Without the pictures, write the listing out again exactly as it appears.
---------------
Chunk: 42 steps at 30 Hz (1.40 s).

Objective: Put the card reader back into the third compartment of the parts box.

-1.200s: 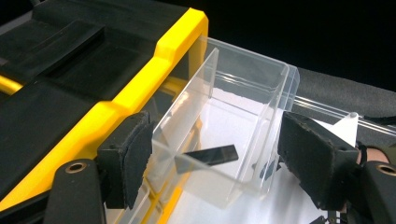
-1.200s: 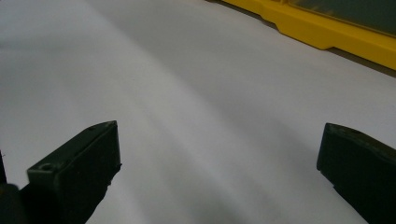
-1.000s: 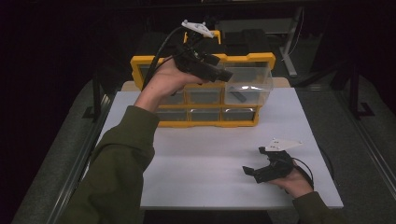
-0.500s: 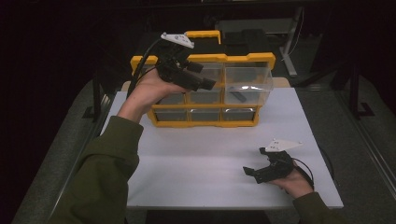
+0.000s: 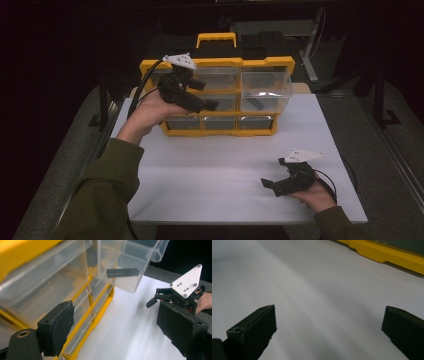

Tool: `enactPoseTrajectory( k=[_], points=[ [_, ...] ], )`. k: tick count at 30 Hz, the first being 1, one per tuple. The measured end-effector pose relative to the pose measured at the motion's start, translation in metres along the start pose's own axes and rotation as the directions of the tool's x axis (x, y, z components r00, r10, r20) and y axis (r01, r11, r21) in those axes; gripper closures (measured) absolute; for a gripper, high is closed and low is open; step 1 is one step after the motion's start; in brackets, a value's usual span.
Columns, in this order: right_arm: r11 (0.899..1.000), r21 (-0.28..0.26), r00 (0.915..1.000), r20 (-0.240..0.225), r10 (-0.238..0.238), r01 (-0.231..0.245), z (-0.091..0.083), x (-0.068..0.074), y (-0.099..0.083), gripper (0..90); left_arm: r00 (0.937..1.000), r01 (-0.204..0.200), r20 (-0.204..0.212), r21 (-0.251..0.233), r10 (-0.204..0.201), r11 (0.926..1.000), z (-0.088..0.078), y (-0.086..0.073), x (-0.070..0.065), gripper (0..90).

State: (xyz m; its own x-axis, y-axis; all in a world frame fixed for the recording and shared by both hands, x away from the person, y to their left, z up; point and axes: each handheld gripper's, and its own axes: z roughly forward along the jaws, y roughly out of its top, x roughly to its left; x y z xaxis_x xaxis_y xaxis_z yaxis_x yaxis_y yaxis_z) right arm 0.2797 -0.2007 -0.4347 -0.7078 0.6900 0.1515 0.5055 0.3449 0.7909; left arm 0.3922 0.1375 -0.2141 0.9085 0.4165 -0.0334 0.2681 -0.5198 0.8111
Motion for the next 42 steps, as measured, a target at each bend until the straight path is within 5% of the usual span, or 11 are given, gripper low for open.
enactPoseTrajectory(
  k=[42],
  points=[
    [1.000, 0.003, 1.0000, 0.003, -0.004, 0.004, 0.001, 0.001, 0.001, 0.0, 0.9989, 0.037, -0.026, -0.042, -0.038, 0.9984, 0.006, -0.127, 0.001, 0.0]
  ],
)
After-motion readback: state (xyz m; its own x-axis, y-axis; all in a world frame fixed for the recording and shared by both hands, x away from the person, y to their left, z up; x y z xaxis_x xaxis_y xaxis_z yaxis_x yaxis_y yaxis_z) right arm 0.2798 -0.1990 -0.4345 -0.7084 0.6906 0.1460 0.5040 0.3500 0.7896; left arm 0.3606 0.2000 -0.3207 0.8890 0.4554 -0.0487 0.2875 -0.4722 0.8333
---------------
Exercise solution –
Chunk: 42 steps at 30 Hz (1.40 s).

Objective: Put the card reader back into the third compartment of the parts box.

-1.200s: 
-1.200s: 
-1.000s: 
-0.500s: 
+0.000s: 

Tool: `enactPoseTrajectory( k=[_], points=[ [_, ...] ], )`. k: tick count at 30 Hz, the first being 1, one per tuple. The measured end-effector pose relative to the pose measured at the motion's start, translation in metres along the start pose's own axes and rotation as the directions of the tool's x axis (x, y, z components r00, r10, r20) and y axis (r01, r11, r21) in those axes; gripper closures (measured) absolute; for a gripper, high is closed and low is open; step 1 is one step after the motion's start; in brackets, a value's usual span.
Columns, in this order: right_arm: r11 (0.899..1.000), r21 (-0.28..0.26), r00 (0.915..1.000), r20 (-0.240..0.225), r10 (-0.238..0.238), r01 (-0.231..0.245), z (-0.091..0.083), x (-0.068..0.074), y (-0.099..0.083), gripper (0..90); left_arm: r00 (0.937..1.000), r01 (-0.204..0.200), r20 (-0.204..0.212), r21 (-0.251..0.233), r10 (-0.204..0.201), r11 (0.926..1.000), z (-0.088..0.078), y (-0.086..0.073), x (-0.070..0.065), gripper (0..90).

State: (xyz m; its own x-axis, y-axis; all in a world frame fixed for the recording and shared by both hands, x away from the person, y to their left, z up; point and axes: each handheld gripper's, and its own axes: z roughly forward along the jaws, y roughly out of its top, x roughly to its left; x y z xaxis_x xaxis_y xaxis_z yaxis_x yaxis_y yaxis_z) right arm 0.2797 -0.2007 -0.4347 -0.7078 0.6900 0.1515 0.5055 0.3449 0.7909; left arm 0.3922 0.1375 -0.2141 0.9085 0.4165 -0.0334 0.2681 -0.5198 0.8111
Motion for the next 42 steps, as measured, a target at each bend until the straight path is within 5% of the usual span, or 11 are given, gripper low for open.
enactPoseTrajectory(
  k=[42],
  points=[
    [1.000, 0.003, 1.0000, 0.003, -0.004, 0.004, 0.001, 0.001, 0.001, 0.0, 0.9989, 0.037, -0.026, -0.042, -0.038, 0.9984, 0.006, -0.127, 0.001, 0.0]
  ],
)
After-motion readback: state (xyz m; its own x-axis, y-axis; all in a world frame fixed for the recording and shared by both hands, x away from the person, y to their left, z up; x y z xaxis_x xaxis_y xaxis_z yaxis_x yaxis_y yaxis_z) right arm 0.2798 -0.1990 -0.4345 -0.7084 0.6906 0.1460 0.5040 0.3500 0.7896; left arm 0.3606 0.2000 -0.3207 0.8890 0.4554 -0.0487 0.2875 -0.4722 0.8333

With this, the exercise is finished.